Theme in Big Banks’ Latest Earnings: Legal Costs

In the past few years, banks have combined to pay more than $5 billion in fines related to manipulation of the London interbank offered rate, or Libor, and other benchmark interest rates. In 2013, regulators in the United States, Britain, Germany, Switzerland, and Hong Kong started investigations into the currency markets. Dozens of foreign exchange traders, from some of the largest and most prestigious banks, including Barclays, UBS, and JPMorgan Chase, have been placed on leave over questions regarding collusion to manipulate benchmark currency rates.

The $4.7-trillion-a-day currency market is the biggest in the financial system and is the least regulated. Every day, a currency “fix,” known as the WM/Reuters rate, is established based on the price that currency trades at over a 60-second period. Traders eager to make a quick profit would buy up currencies just before they knew clients were going to buy large amounts of the same currency at the daily “fix.” Using this controversial practice, the traders could sell at a profit when the price rose at the “fix.” Some also appear to have passed on information to traders at other companies about big upcoming trades. Actions such as these, coordinated via chat rooms among traders, could have artificially raised the value of one currency against another. Rigged currency rates matter because exposure to currency swings can affect companies with operations in multiple countries, the value of options and funds tied to currency values, investments by ordinary shareholders, and even prices paid by consumers.

In recent days, Barclays, Credit Suisse, Deutsche Bank, Royal Bank of Scotland, and UBS all announced putting aside big sums for legal expenses, mostly related to currency rate manipulation.
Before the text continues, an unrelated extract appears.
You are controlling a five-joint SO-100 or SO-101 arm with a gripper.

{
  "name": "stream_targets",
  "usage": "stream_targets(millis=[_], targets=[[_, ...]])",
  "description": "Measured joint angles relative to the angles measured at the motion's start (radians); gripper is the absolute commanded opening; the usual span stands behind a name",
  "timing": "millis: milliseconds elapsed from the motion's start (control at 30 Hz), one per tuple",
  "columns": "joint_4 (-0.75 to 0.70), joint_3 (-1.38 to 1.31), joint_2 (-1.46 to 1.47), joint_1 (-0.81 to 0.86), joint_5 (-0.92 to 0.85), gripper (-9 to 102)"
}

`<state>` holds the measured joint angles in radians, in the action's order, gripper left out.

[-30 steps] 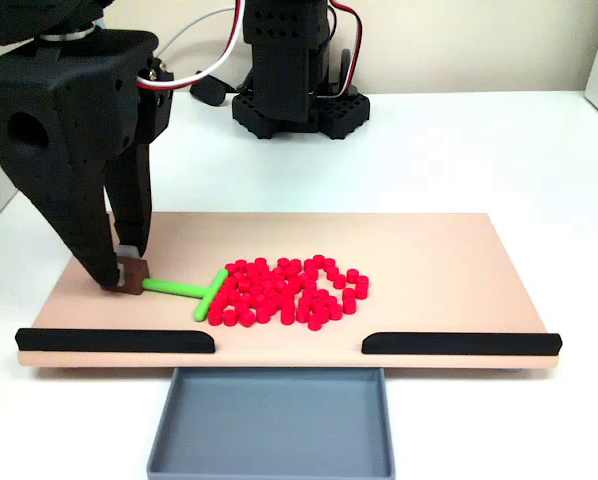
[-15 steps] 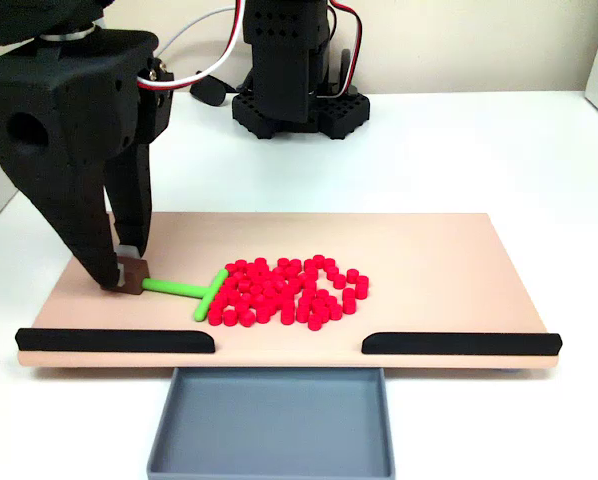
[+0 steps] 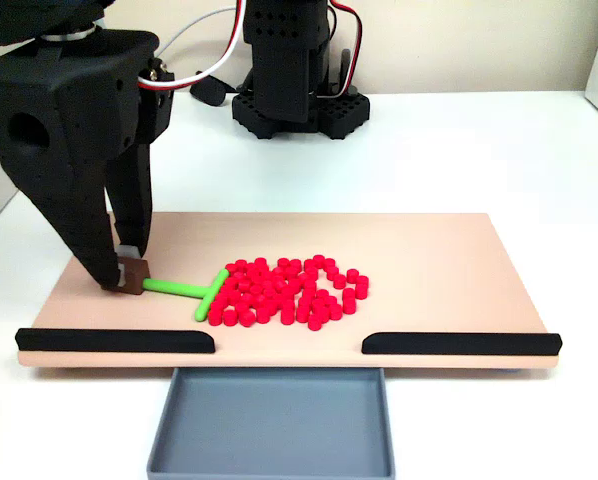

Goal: Push granules from right to the grey container

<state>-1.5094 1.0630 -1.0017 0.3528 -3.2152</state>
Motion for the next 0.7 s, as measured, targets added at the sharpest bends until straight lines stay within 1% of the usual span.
stream_targets(millis=[700], targets=[[0.0,0.0,0.0,-0.009,0.0,0]])
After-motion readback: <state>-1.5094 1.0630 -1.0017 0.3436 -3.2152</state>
Citigroup announced on Thursday that it had set aside an additional $600 million on top of the $950 million already dedicated to legal costs. R.B.S. put aside $640 million. Barclays put $800 million in its legal reserves. Each bank has made it clear that the legal funds are in anticipation of legal fines arising from foreign exchange rate investigations.

In most cases, regulators join forces to condemn or fine a single institution or subset of a larger group. However, such numbers from the banks suggest that many American and British regulators are working together on a rare single settlement. Also unlike the Libor case, in this scenario, banks could collectively move past this matter in one fell swoop, avoiding drawn-out, inconsistent legal settlements.